Designing trust into a system that broke it

The problem with sneaker drops
Limited sneaker releases are one of the most emotionally charged purchasing experiences in consumer retail. Demand massively outstrips supply. The window to enter is minutes long. And for most real users, the outcome is always the same: they lose.
That loss is tolerable. What isn't tolerable is not understanding why.
Across platforms like SNKRS, GOAT, and StockX, the experience is structurally broken in three specific ways. Bots dominate entry windows before real users have a chance. Raffle outcomes are announced with zero explanation no context, no entry count, no selection logic.
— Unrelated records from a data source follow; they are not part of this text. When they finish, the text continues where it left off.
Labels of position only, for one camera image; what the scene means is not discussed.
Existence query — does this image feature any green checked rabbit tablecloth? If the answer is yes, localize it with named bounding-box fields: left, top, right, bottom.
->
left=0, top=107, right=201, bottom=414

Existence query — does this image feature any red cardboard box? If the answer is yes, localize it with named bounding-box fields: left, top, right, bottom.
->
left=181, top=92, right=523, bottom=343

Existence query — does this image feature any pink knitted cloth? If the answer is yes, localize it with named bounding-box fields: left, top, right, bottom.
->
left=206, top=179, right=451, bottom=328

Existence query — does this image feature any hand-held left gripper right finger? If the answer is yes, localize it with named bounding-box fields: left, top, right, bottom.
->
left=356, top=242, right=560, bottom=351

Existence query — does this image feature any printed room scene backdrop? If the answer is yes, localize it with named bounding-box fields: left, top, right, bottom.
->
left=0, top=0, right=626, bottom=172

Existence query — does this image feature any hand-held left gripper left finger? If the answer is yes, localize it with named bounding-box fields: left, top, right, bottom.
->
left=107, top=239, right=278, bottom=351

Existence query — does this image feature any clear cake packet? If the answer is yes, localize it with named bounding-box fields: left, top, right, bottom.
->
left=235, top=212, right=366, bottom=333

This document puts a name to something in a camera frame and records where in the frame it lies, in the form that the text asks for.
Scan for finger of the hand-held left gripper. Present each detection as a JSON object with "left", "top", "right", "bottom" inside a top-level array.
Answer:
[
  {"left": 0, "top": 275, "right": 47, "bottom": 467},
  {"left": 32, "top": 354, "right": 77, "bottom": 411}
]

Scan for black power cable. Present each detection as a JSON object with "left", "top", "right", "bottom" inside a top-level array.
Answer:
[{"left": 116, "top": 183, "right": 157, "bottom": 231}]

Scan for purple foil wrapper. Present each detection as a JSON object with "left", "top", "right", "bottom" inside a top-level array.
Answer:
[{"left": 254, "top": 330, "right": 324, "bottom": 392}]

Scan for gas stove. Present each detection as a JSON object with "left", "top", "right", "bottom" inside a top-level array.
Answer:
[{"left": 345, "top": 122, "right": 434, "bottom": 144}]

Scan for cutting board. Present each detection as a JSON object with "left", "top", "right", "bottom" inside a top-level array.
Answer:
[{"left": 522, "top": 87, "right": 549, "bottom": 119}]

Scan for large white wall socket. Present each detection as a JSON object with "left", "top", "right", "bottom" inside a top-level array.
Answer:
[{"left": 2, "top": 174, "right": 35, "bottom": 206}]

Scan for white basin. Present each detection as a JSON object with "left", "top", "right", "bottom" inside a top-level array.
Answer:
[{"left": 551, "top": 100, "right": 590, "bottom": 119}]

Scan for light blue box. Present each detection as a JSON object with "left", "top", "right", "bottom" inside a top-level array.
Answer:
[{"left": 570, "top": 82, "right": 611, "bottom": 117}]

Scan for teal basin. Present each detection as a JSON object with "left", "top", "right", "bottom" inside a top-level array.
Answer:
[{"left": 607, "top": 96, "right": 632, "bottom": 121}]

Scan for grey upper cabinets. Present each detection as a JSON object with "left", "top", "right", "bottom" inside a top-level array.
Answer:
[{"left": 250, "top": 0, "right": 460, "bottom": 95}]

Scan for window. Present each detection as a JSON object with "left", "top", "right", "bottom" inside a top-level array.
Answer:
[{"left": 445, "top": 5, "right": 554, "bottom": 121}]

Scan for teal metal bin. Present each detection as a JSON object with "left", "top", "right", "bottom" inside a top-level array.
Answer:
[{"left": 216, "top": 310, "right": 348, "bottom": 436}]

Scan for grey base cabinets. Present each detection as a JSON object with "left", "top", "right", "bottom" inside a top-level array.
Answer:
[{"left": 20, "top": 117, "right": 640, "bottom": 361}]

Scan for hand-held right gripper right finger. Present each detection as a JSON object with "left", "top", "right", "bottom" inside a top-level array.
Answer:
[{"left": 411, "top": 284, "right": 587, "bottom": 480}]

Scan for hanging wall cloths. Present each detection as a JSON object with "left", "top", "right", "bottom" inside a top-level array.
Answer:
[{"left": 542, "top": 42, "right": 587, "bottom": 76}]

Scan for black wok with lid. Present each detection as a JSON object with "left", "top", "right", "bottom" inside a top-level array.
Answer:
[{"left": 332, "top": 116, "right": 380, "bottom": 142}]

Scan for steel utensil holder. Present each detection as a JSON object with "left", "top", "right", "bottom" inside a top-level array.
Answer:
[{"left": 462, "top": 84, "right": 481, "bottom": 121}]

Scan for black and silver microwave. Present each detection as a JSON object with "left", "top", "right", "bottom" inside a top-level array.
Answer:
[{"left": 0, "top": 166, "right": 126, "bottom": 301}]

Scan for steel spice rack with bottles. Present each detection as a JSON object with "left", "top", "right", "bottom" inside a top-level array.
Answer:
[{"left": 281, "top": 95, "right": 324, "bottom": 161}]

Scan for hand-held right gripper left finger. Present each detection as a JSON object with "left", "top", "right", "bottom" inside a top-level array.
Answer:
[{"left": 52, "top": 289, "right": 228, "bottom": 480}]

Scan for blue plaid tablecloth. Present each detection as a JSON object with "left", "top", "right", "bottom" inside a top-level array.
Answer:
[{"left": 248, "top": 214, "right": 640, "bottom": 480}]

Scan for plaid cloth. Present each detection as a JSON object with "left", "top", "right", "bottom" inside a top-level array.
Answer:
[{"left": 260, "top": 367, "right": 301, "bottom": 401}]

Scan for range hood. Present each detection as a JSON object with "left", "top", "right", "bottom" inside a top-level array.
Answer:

And after repeated failure, users disengage entirely not because they stopped wanting the product, but because the system stopped feeling worth engaging with.
My job wasn't to solve scarcity. It was to design a system where losing felt fair and where users wanted to come back anyway.
What users actually said
I conducted competitive analysis across SNKRS, GOAT, and StockX, ran one-on-one interviews with sneaker enthusiasts, and ran task-based walkthroughs of existing drop flows. Three patterns emerged consistently across every session.
The strategic choice
Rebuilding the raffle system

The transparency layer. This was the most significant innovation in the redesign. For the first time, users could see their entry confirmation, live raffle status open, closed, selecting and a plain-language explanation of how the outcome was determined.
When a raffle closed, instead of a binary win or lose notification, users saw: "Selected randomly from 12,482 verified entries." That single sentence answered every question users had been asking for years. It confirmed their entry was real. It confirmed the pool was large and competitive. And it confirmed the selection was random, not rigged.
The post-raffle experience. Previously, losing a raffle was a dead end. A notification, a closed door, nothing else. The redesign turned the loss state into an active moment: recommended alternatives surfaced based on style and size, upcoming drops relevant to the user's history, and a direct path to the secondary market for that specific shoe.
Winning was equally intentional, a direct purchase flow with the user's size pre-selected, minimal steps to checkout, and a clear countdown on the purchase window. The win state was designed to convert, not just celebrate.

The tradeoffs I made
Every meaningful design decision in this project involved a real tradeoff. I made these explicitly, not as compromises, but as intentional choices with documented reasoning.
The most contested was the equal weight raffle versus a loyalty-based priority system. A loyalty model would reward returning users and incentivize engagement but it would also mean that users with more history had a statistically better chance of winning.
That directly contradicted the core trust argument. I chose fairness over loyalty, with full awareness that it left engagement incentives on the table.